[Opening Information shown section]

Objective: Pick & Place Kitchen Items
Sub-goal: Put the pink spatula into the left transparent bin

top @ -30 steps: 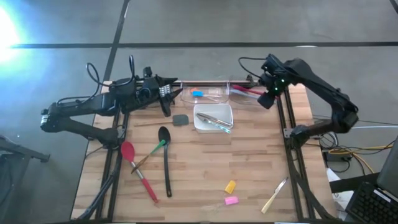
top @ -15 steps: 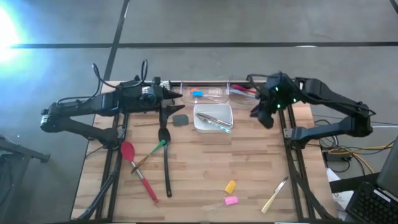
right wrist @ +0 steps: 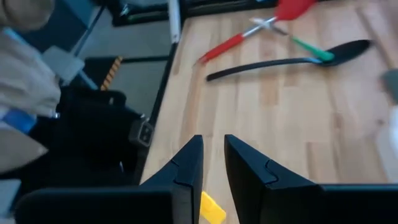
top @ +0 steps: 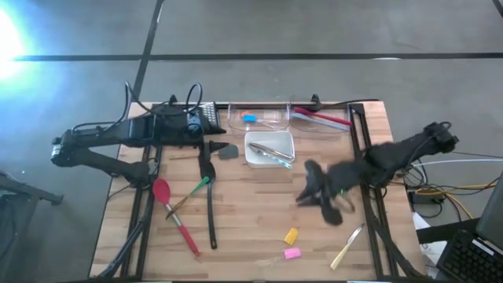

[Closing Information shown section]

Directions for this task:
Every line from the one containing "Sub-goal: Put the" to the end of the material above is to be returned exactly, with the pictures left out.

Problem solution:
Sub-goal: Put the pink spatula into the left transparent bin

top @ -30 steps: 
top @ -15 steps: 
right wrist @ +0 steps: 
top @ +0 steps: 

Nothing remains open in this exercise.